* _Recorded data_
%%
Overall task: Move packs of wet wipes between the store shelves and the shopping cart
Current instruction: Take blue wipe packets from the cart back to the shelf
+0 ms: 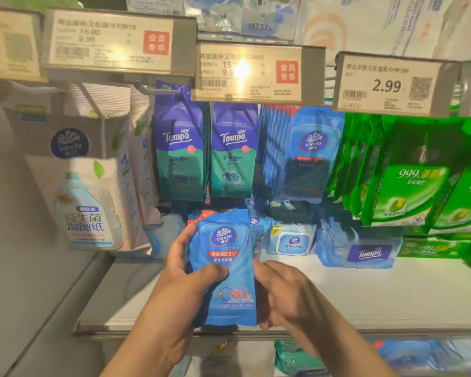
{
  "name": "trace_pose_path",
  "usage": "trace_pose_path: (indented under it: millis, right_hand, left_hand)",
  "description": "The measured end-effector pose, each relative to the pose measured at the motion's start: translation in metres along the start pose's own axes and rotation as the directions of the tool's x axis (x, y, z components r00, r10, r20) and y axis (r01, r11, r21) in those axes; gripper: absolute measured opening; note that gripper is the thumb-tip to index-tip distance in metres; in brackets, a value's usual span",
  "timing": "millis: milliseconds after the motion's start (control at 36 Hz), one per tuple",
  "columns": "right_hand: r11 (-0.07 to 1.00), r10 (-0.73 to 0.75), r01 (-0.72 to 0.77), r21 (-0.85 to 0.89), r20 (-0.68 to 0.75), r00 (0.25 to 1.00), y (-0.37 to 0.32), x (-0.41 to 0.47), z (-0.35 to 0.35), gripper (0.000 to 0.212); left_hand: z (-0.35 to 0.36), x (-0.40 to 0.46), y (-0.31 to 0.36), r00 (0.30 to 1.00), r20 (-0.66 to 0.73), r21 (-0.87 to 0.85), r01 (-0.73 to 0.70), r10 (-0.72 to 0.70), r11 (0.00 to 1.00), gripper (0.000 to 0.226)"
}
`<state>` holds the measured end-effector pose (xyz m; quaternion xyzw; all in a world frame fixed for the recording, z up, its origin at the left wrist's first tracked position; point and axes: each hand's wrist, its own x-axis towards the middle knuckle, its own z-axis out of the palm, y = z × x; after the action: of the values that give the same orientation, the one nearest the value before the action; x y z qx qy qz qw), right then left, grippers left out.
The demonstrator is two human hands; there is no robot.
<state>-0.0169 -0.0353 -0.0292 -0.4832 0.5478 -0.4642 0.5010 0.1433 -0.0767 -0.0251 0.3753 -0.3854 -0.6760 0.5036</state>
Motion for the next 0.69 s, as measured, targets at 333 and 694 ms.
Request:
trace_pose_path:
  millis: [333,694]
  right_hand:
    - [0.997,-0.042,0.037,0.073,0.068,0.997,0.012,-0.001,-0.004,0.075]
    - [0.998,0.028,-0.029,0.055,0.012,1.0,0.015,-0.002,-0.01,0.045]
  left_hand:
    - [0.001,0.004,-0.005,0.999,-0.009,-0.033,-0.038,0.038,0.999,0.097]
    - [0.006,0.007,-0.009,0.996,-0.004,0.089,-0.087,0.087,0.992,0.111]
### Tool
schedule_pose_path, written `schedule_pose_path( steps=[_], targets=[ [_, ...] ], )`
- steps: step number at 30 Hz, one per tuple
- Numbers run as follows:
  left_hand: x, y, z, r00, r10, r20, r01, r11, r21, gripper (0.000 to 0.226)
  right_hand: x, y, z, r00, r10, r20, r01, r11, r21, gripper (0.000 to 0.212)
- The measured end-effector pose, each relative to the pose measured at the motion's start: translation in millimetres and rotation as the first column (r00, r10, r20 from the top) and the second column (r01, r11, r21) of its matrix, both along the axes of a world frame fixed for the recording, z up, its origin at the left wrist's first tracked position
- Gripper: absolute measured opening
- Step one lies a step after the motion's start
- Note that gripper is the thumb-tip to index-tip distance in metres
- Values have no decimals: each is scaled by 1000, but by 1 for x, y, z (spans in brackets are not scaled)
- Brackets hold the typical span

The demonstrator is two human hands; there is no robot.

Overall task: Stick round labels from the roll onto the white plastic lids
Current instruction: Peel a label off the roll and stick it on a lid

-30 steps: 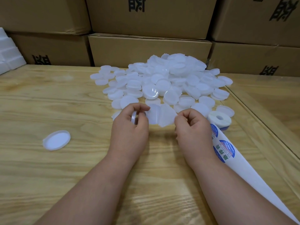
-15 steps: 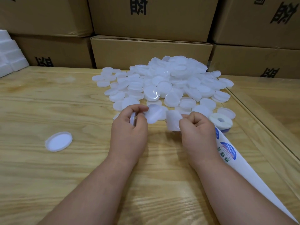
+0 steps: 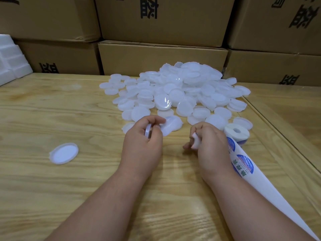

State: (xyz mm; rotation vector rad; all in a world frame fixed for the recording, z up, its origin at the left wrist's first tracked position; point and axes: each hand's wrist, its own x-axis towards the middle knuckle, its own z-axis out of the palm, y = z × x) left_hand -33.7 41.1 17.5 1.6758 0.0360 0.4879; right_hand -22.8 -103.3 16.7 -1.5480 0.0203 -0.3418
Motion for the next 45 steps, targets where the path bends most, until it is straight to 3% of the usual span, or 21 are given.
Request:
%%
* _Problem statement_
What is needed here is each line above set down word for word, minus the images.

* _Result of this exercise_
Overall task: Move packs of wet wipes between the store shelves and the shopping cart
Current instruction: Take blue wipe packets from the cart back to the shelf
+0 ms: 
{
  "name": "trace_pose_path",
  "usage": "trace_pose_path: (indented under it: millis, right_hand, left_hand)",
  "description": "The measured end-effector pose, each relative to the pose measured at the motion's start: translation in metres along the start pose's own axes and rotation as the directions of the tool's x axis (x, y, z components r00, r10, r20) and y axis (r01, r11, r21) in those axes; gripper: absolute measured opening; note that gripper is the thumb-tip to index-tip distance in metres; in brackets, a value's usual span",
  "timing": "millis: milliseconds after the motion's start (control at 36 Hz), one per tuple",
  "columns": "right_hand: r11 (-0.07 to 1.00), r10 (-0.73 to 0.75), r01 (-0.72 to 0.77), r21 (-0.85 to 0.89), r20 (-0.68 to 0.75), r00 (0.25 to 1.00), y (-0.37 to 0.32), x (-0.41 to 0.47), z (-0.35 to 0.35), gripper (0.000 to 0.212); left_hand: z (-0.35 to 0.36), x (-0.40 to 0.46), y (-0.31 to 0.36), r00 (0.30 to 1.00), r20 (-0.66 to 0.73), r21 (-0.87 to 0.85), r01 (-0.73 to 0.70), r10 (-0.72 to 0.70), r11 (0.00 to 1.00), gripper (0.000 to 0.226)"
}
`<state>` holds the measured end-effector pose (xyz m; quaternion xyzw; all in a world frame fixed for the recording, z up, its origin at the left wrist's first tracked position; point and axes: each hand's wrist, its own x-axis towards the middle knuckle, its own z-axis out of the palm, y = z × x; after the action: of the values that give the same orientation, the one nearest the value before the action; x y z qx qy qz qw), right then left, grippers left out.
The demonstrator is two human hands; there is no robot.
<state>-0.0169 -0.0353 -0.0292 -0.4832 0.5478 -0.4642 0.5010 0.1433 -0.0767 -0.0251 0.3753 -0.3854 -0.6760 0.5036</state>
Motion for the next 0.69 s, as measured, targets at 333 and 694 ms.
Request:
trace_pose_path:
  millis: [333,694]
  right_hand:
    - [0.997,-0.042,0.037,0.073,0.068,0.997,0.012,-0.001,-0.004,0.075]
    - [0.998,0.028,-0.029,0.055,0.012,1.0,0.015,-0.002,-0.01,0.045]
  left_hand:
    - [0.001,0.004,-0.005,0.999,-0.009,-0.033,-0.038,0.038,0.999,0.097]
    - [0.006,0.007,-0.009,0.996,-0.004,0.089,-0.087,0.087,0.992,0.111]
### Tool
schedule_pose_path, written `schedule_pose_path( steps=[_], targets=[ [_, ...] ], )`
- steps: step number at 30 Hz, one per tuple
- Numbers run as follows:
  left_hand: x, y, z, r00, r10, r20, r01, r11, r21, gripper (0.000 to 0.226)
  right_hand: x, y, z, r00, r10, r20, r01, r11, r21, gripper (0.000 to 0.212)
- The measured end-effector pose, each relative to the pose measured at the motion's start: translation in millimetres and rotation as the first column (r00, r10, r20 from the top) and the second column (r01, r11, r21) of its matrix, both along the axes of a world frame fixed for the recording, z up, its origin at the left wrist's first tracked position
- Gripper: absolute measured opening
- Step one lies a step after the motion's start
- Note that gripper is the thumb-tip to index-tip distance in metres
- Values have no decimals: each is scaled by 1000, but by 1 for x, y, z (spans in brackets are not scaled)
- Brackets hold the typical span

The demonstrator is two human hands; there is no robot.

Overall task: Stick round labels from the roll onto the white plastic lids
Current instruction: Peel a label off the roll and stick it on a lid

-30 steps: 
-15 steps: 
+0 steps: 

State: (xyz mm; rotation vector rad; all in a world frame fixed for the recording, z up, its origin at the left wrist's first tracked position; point and axes: each hand's wrist, its own x-axis towards the middle knuckle, its own z-axis out of the palm, y = z × x) left_hand -33.7 41.1 17.5 1.6758 0.0360 0.4879; right_hand -22.8 -103.3 16.7 -1.5480 0.0203 -0.3418
Motion for the next 45 steps, targets where the path bends most, until it is straight to 3% of the usual span, or 21 are given.
Request:

The answer was given in full.